» What needs to be done:
Down to the last line, restate the material below exactly.

[Opening Supplied data section]

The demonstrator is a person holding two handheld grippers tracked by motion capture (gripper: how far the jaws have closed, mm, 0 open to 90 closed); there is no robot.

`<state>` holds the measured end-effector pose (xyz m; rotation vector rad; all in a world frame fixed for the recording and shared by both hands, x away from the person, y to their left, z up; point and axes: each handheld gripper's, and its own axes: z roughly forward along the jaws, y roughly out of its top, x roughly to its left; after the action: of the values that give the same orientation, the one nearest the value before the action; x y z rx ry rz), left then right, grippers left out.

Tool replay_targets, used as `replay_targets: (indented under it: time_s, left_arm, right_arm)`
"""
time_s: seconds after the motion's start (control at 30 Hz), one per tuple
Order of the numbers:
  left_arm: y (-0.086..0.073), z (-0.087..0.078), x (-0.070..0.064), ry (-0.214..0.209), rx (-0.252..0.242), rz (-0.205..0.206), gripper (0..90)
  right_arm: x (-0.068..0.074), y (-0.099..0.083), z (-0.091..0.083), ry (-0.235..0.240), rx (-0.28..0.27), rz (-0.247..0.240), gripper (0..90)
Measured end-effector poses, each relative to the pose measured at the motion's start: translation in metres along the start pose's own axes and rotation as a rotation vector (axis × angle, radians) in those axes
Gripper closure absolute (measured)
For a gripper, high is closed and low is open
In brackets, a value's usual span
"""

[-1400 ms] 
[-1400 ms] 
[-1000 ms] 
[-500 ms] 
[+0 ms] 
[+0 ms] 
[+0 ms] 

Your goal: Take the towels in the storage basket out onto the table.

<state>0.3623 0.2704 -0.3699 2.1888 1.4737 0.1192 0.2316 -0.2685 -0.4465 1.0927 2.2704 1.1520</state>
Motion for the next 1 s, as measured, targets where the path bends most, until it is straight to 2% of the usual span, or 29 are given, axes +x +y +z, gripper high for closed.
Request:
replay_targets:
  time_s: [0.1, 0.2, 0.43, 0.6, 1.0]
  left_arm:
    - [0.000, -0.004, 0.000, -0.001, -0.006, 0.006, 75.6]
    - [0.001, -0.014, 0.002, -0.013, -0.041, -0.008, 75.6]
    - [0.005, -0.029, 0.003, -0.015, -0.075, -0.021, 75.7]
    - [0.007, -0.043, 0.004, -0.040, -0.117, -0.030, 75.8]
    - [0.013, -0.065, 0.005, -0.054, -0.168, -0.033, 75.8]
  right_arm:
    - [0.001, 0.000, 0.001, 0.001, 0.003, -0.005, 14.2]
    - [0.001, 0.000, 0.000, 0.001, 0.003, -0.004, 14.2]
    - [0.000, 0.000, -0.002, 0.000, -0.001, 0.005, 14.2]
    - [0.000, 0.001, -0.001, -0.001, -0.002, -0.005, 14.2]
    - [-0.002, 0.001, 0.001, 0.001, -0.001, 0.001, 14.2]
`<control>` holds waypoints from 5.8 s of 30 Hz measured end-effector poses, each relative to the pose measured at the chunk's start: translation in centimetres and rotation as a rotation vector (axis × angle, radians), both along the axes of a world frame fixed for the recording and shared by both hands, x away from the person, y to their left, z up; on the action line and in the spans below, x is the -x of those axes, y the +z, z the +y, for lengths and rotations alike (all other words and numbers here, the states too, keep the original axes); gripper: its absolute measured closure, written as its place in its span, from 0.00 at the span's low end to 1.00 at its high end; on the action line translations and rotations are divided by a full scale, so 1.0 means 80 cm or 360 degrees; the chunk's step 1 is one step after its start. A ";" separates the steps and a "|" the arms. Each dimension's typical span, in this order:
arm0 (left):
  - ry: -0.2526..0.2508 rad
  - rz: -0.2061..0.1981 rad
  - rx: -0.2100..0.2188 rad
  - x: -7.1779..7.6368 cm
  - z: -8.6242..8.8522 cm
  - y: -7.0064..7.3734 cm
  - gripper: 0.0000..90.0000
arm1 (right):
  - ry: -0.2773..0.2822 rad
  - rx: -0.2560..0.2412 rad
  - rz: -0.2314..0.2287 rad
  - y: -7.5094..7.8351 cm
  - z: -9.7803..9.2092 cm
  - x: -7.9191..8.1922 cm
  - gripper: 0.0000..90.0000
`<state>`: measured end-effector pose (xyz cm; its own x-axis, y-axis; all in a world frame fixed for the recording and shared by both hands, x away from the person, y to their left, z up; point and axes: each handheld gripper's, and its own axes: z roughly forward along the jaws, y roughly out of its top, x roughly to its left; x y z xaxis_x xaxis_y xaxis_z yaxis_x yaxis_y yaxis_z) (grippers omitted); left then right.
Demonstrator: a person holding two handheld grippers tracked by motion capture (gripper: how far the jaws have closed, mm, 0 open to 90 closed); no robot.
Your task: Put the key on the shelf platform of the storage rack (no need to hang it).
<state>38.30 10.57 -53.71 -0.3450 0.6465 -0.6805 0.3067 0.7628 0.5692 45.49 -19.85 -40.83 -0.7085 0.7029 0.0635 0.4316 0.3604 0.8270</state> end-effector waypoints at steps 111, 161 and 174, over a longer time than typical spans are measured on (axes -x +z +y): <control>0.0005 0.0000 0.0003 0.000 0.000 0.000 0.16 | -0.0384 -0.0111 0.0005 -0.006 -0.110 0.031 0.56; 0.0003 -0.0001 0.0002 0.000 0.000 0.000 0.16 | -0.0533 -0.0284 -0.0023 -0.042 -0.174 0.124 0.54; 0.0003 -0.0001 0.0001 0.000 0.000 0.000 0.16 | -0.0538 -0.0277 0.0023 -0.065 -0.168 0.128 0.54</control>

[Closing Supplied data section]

» Response box:
The demonstrator is a person holding two handheld grippers tracked by motion capture (gripper: how far the jaws have closed, mm, 0 open to 90 closed); there is no robot.

`<state>` holds the measured end-effector pose (xyz m; rotation vector rad; all in a world frame fixed for the recording and shared by both hands, x away from the person, y to their left, z up; point and axes: each handheld gripper's, and its own axes: z roughly forward along the jaws, y roughly out of its top, x roughly to its left; after the action: of the values that give the same orientation, the one nearest the value before the action; x y z rx ry rz), left then right, grippers left out.

Tool replay_targets, used as `replay_targets: (indented under it: time_s, left_arm, right_arm)`
"""
time_s: seconds after the motion's start (control at 30 Hz), one per tuple
Order of the numbers:
  left_arm: y (-0.086..0.073), z (-0.087..0.078), x (-0.070..0.064), ry (-0.214..0.209), rx (-0.252..0.242), rz (-0.205..0.206), gripper (0..90)
  right_arm: x (-0.068..0.074), y (-0.099..0.083), z (-0.091..0.083), ry (-0.235..0.240), rx (-0.28..0.27), rz (-0.247..0.240), gripper (0..90)
Measured end-effector poses, each relative to the pose measured at the motion's start: translation in metres along the start pose's own axes and rotation as a rotation vector (axis × angle, radians) in those axes
Gripper closure absolute (measured)
For a gripper, high is closed and low is open
In brackets, a value's usual span
"""

[-1400 ms] 
[-1400 ms] 
[-1000 ms] 
[-500 ms] 
[+0 ms] 
[+0 ms] 
[+0 ms] 

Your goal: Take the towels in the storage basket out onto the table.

<state>0.3623 0.2704 -0.3699 2.1888 1.4737 0.1192 0.2316 -0.2685 -0.4465 1.0927 2.2704 1.1520</state>
Motion for the next 1 s, as measured, targets where the path bends most, until it is straight to 2% of the usual span, or 29 are given, axes +x +y +z, gripper high for closed.
Request:
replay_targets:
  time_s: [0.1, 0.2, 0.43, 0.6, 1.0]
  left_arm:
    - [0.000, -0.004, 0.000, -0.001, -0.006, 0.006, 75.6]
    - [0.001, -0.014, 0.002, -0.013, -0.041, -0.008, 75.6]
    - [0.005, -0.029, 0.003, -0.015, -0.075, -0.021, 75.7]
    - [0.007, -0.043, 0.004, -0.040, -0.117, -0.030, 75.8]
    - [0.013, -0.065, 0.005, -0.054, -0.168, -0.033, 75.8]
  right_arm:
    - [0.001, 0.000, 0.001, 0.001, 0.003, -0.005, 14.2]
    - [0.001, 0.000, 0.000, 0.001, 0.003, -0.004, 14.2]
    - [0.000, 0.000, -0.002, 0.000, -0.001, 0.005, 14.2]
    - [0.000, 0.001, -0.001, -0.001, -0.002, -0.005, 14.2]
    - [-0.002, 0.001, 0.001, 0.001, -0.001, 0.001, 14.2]
`<control>` holds waypoints from 5.8 s of 30 Hz measured end-effector poses, each relative to the pose measured at the chunk's start: translation in centimetres and rotation as a rotation vector (axis × angle, radians), both along the axes of a world frame fixed for the recording and shared by both hands, x away from the person, y to their left, z up; on the action line and in the spans below, x is the -x of those axes, y the +z, z the +y, for lengths and rotations alike (all other words and numbers here, the states too, keep the original axes); gripper: its absolute measured closure, written as its place in its span, from 0.00 at the span's low end to 1.00 at its high end; on the action line translations and rotations are divided by a full scale, so 1.0 means 80 cm or 360 degrees; the chunk's step 1 is one step after its start. A ";" separates the steps and a "|" the arms. Each dimension's typical span, in this order:
arm0 (left):
  - ry: -0.2526..0.2508 rad
  - rz: -0.2061..0.1981 rad
  - rx: -0.2100..0.2188 rad
  - x: -7.1779..7.6368 cm
  - z: -8.6242..8.8522 cm
  - y: -7.0064..7.3734 cm
  - gripper: 0.0000..90.0000
arm1 (right):
  - ry: -0.2773..0.2822 rad
  - rx: -0.2560..0.2412 rad
  - rz: -0.2314..0.2287 rad
  - y: -7.5094..7.8351 cm
  - z: -9.7803..9.2092 cm
  - x: -7.9191..8.1922 cm
  - gripper: 0.0000..90.0000
`<state>`: measured end-effector pose (xyz cm; its own x-axis, y-axis; all in a world frame fixed for the recording and shared by both hands, x away from the person, y to their left, z up; point and axes: each handheld gripper's, and its own axes: z roughly forward along the jaws, y roughly out of its top, x roughly to its left; x y z xaxis_x xaxis_y xaxis_z yaxis_x yaxis_y yaxis_z) (grippers omitted); left then right.
Demonstrator: a person holding two handheld grippers tracked by motion capture (gripper: how far the jaws have closed, mm, 0 open to 90 closed); no robot.
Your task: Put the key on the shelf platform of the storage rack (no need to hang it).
<state>38.30 10.57 -53.71 -0.3450 0.6465 -0.6805 0.3067 0.7628 0.5692 45.49 -19.85 -40.83 -0.7085 0.7029 0.0635 0.4316 0.3604 0.8270</state> end-effector waypoints at steps 111, 161 and 174, over a longer time than typical spans are measured on (axes -x +z +y): <control>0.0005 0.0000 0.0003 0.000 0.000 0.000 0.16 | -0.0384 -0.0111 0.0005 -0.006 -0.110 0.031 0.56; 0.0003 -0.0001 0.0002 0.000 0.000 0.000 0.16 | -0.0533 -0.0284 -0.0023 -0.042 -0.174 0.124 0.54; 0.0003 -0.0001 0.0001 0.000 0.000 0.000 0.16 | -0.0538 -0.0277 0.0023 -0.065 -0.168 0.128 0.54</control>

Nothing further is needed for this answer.